What to produce: From the records below, set down exactly the lines starting with the line that contains "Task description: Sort" and going on through the line that contains "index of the". Nothing else is wanted.

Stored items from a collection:
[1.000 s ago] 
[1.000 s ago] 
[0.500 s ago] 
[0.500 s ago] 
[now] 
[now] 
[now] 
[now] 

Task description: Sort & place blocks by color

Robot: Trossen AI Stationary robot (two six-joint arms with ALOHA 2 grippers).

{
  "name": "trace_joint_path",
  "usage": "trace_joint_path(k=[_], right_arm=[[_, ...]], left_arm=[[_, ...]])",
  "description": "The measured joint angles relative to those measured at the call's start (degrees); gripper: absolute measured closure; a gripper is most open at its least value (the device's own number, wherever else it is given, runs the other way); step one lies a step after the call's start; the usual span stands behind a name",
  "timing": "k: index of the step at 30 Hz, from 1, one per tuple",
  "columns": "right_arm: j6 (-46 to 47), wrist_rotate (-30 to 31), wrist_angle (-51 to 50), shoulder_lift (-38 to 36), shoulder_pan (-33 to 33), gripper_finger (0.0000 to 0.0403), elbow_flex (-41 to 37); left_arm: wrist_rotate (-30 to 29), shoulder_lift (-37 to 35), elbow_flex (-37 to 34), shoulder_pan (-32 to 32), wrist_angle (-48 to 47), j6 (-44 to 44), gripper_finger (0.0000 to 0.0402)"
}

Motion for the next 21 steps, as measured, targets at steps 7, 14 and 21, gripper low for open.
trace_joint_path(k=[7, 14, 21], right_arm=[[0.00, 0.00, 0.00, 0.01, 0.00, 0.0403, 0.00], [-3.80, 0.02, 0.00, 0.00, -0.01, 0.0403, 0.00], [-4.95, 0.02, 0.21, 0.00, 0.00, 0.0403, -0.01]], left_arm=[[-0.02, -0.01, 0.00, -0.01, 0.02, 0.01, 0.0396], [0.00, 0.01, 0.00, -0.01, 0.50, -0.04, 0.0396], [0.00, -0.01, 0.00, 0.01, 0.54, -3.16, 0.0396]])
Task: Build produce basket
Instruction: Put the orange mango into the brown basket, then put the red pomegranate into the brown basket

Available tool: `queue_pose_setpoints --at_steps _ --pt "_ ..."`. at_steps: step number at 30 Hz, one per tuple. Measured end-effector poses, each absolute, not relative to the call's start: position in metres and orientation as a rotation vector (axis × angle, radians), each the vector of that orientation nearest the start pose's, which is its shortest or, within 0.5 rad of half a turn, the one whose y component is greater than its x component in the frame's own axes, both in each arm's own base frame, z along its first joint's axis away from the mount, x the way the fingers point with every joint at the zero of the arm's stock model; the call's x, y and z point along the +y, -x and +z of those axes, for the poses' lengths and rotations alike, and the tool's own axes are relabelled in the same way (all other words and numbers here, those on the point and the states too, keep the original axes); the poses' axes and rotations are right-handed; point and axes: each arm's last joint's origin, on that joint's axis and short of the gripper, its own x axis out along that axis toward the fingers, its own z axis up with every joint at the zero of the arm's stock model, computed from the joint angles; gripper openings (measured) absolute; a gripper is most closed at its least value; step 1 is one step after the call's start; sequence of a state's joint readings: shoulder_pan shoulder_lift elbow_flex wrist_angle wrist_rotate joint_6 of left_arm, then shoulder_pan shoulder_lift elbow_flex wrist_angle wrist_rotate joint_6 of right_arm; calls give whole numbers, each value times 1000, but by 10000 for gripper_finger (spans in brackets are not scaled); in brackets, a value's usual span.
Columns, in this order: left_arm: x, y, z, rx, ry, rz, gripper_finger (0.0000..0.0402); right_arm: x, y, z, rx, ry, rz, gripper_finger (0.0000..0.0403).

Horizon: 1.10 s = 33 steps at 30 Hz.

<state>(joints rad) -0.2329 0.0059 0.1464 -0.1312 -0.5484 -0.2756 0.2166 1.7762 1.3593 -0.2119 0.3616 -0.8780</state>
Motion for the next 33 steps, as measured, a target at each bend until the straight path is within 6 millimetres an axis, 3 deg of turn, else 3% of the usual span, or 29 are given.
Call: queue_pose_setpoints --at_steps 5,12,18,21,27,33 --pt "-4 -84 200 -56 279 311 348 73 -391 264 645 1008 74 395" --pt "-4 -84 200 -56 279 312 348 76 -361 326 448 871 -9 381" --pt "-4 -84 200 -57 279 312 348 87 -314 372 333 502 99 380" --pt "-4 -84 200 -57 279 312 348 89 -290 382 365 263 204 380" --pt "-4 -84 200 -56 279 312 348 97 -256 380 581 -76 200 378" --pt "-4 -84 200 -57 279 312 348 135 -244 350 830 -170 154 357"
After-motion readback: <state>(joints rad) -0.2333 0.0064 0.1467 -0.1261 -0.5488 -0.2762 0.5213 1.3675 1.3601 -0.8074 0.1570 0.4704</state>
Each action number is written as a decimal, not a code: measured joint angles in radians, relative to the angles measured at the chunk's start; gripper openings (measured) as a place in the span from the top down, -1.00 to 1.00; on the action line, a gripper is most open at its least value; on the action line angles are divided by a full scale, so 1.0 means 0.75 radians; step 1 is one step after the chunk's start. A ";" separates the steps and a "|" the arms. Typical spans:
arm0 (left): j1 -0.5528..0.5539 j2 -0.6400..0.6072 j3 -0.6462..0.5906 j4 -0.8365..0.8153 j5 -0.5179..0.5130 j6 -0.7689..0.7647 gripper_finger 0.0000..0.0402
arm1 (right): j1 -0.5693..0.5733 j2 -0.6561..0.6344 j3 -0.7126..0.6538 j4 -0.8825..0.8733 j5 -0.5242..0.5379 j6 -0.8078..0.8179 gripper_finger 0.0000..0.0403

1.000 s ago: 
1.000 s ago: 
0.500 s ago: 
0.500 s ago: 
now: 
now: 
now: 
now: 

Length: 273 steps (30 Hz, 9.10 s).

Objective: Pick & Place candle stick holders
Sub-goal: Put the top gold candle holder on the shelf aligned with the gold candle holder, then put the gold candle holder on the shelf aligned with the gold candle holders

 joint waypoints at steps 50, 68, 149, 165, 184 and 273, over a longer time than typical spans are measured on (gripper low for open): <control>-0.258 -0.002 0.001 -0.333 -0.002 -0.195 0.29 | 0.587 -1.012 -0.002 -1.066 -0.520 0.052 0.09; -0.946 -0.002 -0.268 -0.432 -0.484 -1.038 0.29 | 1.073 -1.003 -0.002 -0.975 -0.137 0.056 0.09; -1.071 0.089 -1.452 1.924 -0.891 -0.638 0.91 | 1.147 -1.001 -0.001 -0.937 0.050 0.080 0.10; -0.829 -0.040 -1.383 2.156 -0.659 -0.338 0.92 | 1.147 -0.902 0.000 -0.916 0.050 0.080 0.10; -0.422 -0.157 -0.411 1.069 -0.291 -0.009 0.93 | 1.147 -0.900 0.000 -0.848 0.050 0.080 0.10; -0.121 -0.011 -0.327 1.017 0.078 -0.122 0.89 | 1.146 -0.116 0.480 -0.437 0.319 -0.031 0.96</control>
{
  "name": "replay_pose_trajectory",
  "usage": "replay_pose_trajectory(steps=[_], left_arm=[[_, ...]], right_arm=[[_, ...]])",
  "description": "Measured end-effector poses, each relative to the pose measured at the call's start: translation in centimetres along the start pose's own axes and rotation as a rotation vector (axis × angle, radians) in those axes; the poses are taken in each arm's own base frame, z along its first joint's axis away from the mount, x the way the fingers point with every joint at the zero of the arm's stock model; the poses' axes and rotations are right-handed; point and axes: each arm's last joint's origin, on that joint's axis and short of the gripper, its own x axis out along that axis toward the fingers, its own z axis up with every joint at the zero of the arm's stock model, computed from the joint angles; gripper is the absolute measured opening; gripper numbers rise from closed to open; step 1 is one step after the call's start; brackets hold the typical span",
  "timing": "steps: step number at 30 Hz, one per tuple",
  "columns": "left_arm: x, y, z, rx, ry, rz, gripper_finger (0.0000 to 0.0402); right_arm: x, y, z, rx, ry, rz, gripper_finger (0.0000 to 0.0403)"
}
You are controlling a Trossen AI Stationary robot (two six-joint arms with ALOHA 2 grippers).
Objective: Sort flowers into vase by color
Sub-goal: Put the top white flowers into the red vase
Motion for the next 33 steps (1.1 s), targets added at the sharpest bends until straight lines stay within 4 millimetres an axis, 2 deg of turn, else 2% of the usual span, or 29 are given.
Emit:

Response:
Task description: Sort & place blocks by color

Robot: Trossen AI Stationary robot (two six-joint arms with ALOHA 2 grippers).

{
  "name": "trace_joint_path",
  "usage": "trace_joint_path(k=[_], right_arm=[[_, ...]], left_arm=[[_, ...]])",
  "description": "The measured joint angles relative to those measured at the call's start (degrees); gripper: absolute measured closure; a gripper is most open at its least value (the device's own number, wherever else it is given, runs the other way); step one lies a step after the call's start; the usual span stands behind a name",
  "timing": "k: index of the step at 30 Hz, from 1, one per tuple",

Nothing else is needed to complete the exercise.